Chefão da máfia napolitana é morto perto da praia

As autoridades italianas estão buscando nesta sexta-feira pelos atiradores que mataram um chefão do crime organizado de Nápoles, Gaetano Marino, no momento em que ele deixava a praia e voltava para o hotel à beira-mar onde estava hospedado com a família, em Terracina, na província de Latina. Marino era um chefão da Camorra. Ele foi morto com quatro tiros na cabeça quando entrava em seu carro, um Fiat Punto, 100 quilômetros ao sul de Roma. A polícia disse que a família de Marino deve ter escapado do ataque porque voltou antes da praia para o hotel.

AE, Agência Estado

24 de agosto de 2012 | 16h09

Marino, de 48 anos, chefiava o clã dos scissionisti (separatistas, em italiano), que durante mais de uma década travou uma guerra contra a família Di Lauro, nas ruas de Nápoles, pelo controle do tráfico de drogas.
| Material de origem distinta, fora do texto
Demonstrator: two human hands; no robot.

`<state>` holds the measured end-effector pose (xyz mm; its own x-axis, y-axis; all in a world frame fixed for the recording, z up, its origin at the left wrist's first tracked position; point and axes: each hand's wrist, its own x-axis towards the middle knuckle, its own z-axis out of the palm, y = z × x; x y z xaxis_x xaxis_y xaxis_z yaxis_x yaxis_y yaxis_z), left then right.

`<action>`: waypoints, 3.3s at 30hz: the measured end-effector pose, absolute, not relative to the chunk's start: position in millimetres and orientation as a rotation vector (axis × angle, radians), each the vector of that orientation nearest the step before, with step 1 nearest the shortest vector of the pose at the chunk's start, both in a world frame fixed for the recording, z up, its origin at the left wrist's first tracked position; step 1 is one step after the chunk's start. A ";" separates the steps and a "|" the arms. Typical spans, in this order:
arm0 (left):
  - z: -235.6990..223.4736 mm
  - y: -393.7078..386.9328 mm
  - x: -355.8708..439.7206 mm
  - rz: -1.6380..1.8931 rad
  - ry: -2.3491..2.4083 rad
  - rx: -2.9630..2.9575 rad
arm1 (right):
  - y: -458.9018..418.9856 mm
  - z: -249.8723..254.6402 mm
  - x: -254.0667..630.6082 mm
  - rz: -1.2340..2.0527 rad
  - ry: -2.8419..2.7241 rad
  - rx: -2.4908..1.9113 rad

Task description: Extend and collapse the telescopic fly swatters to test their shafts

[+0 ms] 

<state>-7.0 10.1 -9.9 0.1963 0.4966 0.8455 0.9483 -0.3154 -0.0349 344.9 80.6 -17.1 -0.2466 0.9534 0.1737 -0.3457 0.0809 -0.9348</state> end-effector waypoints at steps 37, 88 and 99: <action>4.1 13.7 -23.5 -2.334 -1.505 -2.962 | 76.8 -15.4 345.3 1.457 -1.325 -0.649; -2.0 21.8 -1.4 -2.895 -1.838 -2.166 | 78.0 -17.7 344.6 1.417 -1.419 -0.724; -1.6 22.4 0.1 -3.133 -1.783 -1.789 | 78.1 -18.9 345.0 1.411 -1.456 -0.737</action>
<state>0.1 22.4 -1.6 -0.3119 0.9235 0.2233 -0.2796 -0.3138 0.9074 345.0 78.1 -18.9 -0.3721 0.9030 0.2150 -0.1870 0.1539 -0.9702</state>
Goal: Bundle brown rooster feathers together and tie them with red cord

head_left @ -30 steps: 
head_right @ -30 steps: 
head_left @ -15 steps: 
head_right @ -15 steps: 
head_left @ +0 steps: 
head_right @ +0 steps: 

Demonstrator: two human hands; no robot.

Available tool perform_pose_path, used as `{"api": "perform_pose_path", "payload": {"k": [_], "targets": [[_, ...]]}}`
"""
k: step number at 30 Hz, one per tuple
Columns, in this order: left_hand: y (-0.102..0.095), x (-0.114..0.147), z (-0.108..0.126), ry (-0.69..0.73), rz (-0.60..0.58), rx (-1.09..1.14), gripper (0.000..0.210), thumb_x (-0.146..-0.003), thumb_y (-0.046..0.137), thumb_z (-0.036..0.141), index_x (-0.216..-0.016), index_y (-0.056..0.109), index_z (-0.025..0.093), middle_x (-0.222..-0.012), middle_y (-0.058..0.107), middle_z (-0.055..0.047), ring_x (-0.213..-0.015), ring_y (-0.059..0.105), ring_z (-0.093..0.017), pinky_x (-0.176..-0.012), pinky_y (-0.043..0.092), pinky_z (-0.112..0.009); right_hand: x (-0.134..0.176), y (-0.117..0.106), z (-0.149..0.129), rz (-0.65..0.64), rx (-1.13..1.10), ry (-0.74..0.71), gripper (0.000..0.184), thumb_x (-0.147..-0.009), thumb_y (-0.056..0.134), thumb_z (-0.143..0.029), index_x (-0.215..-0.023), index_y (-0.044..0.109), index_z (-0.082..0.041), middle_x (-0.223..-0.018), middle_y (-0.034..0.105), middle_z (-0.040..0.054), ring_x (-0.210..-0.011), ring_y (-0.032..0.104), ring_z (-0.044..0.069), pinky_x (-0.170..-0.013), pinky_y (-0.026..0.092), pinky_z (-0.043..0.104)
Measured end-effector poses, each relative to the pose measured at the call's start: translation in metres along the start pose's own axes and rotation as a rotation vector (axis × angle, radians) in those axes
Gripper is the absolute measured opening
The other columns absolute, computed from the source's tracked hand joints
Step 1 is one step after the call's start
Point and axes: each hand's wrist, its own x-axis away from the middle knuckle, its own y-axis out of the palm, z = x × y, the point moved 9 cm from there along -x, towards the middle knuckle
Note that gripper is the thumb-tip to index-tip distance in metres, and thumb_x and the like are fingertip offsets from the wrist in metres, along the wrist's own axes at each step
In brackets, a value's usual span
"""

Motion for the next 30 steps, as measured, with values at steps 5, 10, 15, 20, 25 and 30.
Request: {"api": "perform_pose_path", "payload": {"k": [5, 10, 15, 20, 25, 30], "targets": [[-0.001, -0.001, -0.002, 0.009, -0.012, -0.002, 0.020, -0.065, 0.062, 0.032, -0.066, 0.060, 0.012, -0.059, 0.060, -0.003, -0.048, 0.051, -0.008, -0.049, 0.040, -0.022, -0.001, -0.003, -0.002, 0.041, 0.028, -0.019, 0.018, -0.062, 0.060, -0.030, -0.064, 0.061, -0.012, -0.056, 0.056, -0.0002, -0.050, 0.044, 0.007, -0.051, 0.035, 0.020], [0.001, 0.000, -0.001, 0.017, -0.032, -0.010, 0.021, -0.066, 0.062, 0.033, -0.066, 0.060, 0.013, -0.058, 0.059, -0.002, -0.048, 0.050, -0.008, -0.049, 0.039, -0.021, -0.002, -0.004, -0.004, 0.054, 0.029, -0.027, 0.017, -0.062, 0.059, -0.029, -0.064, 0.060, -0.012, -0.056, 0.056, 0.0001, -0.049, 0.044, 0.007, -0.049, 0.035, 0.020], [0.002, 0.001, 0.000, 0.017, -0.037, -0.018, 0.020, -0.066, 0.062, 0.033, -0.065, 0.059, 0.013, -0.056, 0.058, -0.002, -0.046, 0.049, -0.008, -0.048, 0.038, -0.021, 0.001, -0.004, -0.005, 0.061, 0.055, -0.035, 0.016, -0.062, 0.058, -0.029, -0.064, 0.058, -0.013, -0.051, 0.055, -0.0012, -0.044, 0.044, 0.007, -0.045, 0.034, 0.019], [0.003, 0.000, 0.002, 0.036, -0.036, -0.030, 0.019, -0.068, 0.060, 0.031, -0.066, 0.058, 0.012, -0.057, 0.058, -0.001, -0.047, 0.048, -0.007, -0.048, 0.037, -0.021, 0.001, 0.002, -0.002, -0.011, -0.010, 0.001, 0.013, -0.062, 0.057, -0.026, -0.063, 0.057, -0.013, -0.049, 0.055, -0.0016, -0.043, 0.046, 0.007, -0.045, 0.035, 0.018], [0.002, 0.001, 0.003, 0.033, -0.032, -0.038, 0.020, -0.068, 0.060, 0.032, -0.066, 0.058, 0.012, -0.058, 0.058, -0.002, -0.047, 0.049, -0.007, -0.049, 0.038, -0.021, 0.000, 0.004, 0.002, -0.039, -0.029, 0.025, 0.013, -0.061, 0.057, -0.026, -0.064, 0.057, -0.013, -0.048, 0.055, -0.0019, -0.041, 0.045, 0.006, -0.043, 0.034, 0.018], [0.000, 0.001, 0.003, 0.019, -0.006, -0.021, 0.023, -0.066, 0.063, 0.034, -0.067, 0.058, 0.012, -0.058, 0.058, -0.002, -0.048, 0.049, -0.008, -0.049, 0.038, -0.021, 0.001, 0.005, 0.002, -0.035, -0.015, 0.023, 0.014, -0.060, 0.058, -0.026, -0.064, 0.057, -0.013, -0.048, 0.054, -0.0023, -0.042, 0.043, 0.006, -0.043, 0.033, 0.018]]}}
Marino era conhecido pelo apelido moncherino (maneta) após ter perdido uma mão em uma explosão, quando plantava uma bomba que explodiu acidentalmente. Recentemente, Marino provocou ultraje quando apareceu ao lado da filha de 12 anos em um programa de televisão. A menina dedicou uma música ao pai.

Segundo a agência Ansa, quando foi morto Marino estava com um amigo e o filho, que fugiram para a praia e escaparam dos disparos. Às 17h, o local ainda estava cheio de banhistas. A polícia procura por dois homens que fizeram os disparos.

As informações são da Associated Press e da Ansa.